> WHAT THE TASK REQUIRES: An exact transcription of the lines below, from the first through the one containing "Trace the outline of every instance of the blue gripper", is the only output wanted.

> TASK INPUTS:
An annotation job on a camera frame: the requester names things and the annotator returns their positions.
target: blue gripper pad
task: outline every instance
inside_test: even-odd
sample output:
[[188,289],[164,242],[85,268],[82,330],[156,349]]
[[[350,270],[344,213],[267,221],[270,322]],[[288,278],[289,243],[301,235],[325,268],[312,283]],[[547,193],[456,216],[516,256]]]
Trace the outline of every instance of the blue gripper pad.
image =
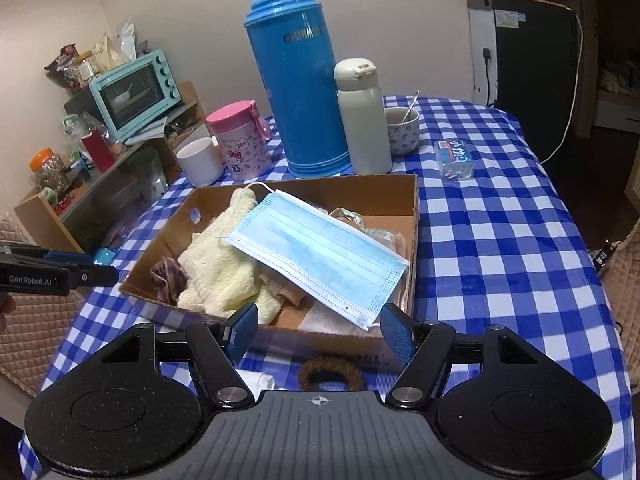
[[416,325],[418,323],[392,303],[387,303],[380,311],[380,332],[403,367],[416,352],[412,336],[412,328]]
[[223,331],[230,330],[225,346],[226,357],[236,364],[251,346],[258,332],[258,307],[245,304],[223,324]]

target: table
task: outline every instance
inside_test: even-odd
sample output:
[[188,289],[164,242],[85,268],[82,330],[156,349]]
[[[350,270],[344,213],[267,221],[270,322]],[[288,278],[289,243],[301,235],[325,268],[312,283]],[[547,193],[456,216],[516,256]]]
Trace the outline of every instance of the table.
[[[388,106],[408,103],[404,96],[385,100]],[[392,170],[416,174],[420,184],[416,319],[437,318],[469,333],[503,324],[526,338],[607,402],[614,429],[597,470],[606,479],[636,480],[628,375],[606,297],[577,227],[517,120],[453,100],[421,98],[417,108],[420,147],[395,158]],[[440,179],[433,141],[452,137],[468,144],[473,180]],[[261,180],[293,178],[277,134],[269,145],[276,162]],[[231,183],[228,175],[221,182]],[[181,177],[140,217],[114,261],[121,278],[190,192]],[[135,308],[117,286],[95,289],[55,356],[44,388],[144,320],[140,311],[150,308],[141,301]],[[298,387],[300,363],[288,358],[249,352],[239,367],[273,374],[276,386]],[[191,383],[185,366],[163,365],[162,373]],[[477,365],[454,365],[448,387],[477,373]],[[366,372],[367,387],[382,394],[394,380]],[[34,479],[40,466],[25,440],[20,462],[26,477]]]

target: white insulated bottle
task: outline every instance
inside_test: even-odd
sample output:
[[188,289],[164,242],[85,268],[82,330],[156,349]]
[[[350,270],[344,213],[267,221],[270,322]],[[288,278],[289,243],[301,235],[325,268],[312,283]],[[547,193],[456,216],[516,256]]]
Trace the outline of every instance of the white insulated bottle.
[[376,66],[362,57],[345,59],[334,77],[353,173],[388,173],[391,147]]

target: blue thermos flask
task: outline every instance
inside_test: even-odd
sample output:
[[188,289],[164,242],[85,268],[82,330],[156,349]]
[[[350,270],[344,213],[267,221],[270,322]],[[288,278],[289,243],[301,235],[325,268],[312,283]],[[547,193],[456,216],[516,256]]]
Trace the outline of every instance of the blue thermos flask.
[[335,58],[316,0],[254,0],[244,22],[289,171],[328,176],[349,164]]

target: label sticker
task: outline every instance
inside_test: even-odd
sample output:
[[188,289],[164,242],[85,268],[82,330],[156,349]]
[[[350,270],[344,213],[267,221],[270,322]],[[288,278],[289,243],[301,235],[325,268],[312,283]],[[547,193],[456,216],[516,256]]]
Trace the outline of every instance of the label sticker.
[[439,140],[438,151],[443,164],[464,164],[471,162],[471,156],[466,150],[465,143],[457,139]]
[[502,28],[520,28],[518,13],[515,10],[496,10],[495,26]]

> WRITTEN REPLY:
An annotation job on a camera frame: the requester names things and the annotator returns their positions.
target: blue gripper pad
task: outline every instance
inside_test: even-odd
sample output:
[[188,289],[164,242],[85,268],[82,330],[156,349]]
[[[350,270],[344,213],[267,221],[270,322]],[[288,278],[289,243],[301,235],[325,268],[312,283]],[[547,193],[456,216],[516,256]]]
Trace the outline of every instance of the blue gripper pad.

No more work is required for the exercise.